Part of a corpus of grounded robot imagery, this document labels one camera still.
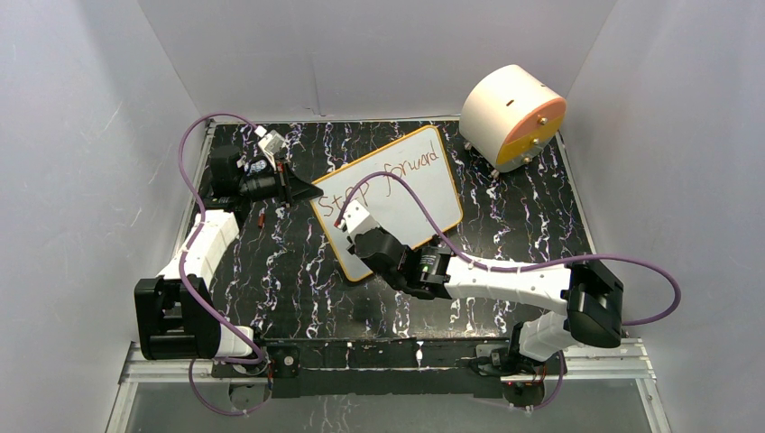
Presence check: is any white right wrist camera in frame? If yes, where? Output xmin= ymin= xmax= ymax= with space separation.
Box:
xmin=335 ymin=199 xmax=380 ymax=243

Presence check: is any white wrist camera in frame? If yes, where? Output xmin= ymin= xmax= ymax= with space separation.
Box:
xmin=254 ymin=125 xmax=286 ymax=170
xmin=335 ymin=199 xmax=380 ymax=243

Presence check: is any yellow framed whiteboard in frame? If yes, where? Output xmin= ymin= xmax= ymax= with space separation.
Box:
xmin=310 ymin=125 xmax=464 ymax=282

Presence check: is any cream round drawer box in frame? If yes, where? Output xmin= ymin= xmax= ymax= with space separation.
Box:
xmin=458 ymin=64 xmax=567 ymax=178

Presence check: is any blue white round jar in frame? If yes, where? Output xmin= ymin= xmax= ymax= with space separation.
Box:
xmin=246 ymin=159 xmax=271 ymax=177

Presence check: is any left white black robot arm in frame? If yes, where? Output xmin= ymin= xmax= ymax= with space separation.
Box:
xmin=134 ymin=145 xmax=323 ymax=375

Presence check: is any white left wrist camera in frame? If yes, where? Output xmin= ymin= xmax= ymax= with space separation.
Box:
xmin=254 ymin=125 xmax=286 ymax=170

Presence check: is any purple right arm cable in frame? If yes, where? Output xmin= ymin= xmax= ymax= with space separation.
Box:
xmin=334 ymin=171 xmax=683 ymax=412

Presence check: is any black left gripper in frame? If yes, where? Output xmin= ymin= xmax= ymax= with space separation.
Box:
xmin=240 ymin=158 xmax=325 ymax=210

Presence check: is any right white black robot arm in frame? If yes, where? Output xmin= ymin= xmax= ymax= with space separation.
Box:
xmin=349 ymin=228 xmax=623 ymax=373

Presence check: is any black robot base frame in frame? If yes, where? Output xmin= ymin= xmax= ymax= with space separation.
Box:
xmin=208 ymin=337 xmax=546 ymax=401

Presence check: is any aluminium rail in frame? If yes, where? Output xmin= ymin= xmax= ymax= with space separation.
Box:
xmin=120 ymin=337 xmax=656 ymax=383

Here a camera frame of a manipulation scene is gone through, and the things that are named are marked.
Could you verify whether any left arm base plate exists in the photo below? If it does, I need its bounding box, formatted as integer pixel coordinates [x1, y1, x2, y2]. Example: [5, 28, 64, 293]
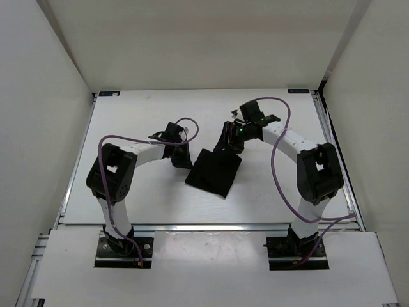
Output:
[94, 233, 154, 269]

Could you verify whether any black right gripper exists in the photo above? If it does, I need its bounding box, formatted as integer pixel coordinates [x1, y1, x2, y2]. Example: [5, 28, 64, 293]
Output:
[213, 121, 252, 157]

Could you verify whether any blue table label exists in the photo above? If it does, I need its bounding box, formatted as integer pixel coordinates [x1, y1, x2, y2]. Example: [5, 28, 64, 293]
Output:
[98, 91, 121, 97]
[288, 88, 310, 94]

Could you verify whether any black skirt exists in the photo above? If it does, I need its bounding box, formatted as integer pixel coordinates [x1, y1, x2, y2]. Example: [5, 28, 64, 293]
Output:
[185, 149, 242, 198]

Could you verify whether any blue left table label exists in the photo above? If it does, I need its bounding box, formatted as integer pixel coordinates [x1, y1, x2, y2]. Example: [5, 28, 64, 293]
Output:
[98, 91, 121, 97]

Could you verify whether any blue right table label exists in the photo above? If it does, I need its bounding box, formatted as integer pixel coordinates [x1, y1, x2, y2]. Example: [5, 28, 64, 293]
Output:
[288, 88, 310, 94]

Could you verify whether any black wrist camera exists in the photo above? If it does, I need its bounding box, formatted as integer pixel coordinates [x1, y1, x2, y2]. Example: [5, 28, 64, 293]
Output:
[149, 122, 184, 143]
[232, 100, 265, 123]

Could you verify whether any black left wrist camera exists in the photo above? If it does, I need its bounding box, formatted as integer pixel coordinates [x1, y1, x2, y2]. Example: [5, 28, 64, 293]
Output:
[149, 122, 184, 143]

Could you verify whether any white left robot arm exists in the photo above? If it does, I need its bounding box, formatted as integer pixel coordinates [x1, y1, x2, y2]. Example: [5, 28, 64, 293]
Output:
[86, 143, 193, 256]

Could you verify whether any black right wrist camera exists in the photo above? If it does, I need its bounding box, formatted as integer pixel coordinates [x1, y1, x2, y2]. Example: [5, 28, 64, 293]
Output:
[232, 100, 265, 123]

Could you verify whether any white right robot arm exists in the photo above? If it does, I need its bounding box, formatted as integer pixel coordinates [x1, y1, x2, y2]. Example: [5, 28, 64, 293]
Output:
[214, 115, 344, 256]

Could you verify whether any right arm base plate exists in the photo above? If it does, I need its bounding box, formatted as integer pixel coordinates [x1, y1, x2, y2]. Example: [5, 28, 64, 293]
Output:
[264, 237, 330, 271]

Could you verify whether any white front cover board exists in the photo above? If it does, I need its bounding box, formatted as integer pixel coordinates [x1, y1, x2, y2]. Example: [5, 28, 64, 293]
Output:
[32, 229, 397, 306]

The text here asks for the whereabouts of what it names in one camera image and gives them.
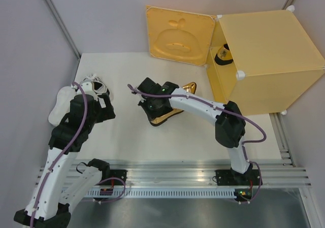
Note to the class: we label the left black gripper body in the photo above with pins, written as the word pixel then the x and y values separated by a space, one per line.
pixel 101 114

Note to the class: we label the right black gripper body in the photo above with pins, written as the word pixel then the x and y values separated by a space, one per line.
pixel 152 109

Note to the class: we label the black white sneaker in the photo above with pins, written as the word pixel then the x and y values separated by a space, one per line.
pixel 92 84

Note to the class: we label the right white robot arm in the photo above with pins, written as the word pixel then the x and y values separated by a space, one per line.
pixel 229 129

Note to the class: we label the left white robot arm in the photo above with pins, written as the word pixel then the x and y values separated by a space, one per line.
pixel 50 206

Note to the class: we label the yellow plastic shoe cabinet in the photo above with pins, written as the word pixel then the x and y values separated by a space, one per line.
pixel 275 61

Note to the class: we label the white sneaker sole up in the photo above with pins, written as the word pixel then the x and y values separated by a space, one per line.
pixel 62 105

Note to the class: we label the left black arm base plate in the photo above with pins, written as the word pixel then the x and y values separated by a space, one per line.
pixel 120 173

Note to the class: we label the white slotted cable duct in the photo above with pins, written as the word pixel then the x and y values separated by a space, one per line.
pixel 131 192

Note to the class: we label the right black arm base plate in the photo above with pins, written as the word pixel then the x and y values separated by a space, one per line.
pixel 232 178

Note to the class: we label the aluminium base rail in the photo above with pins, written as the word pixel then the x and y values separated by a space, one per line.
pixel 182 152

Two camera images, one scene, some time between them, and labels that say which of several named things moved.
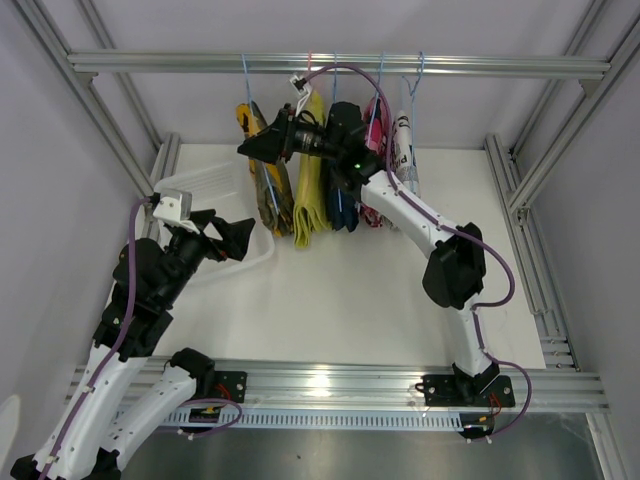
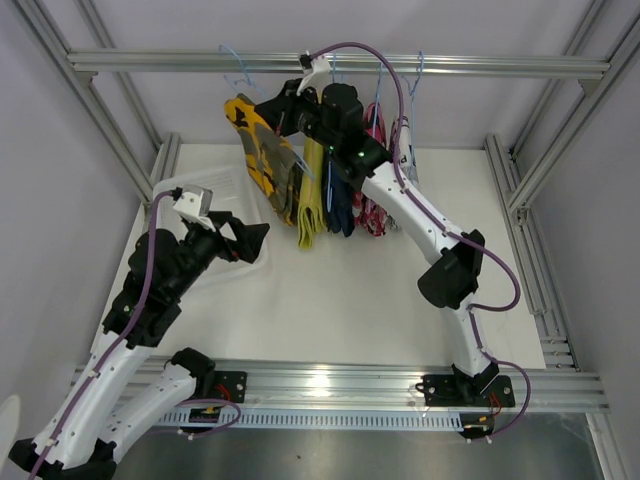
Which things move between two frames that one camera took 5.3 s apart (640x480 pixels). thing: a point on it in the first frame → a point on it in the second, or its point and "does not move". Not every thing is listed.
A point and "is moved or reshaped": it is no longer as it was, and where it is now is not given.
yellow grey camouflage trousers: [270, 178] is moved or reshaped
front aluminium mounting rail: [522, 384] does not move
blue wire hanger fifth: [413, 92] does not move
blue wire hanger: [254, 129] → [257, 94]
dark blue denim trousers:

__What is being asked__:
Where the string "front" occurs in the data, return the whole line.

__Answer below__:
Could you verify whether any white front cover board exists in the photo above? If it does, I need its bounding box, formatted as integer pixel coordinates [x1, y1, x2, y2]. Example: [5, 28, 64, 293]
front aluminium mounting rail: [522, 384] does not move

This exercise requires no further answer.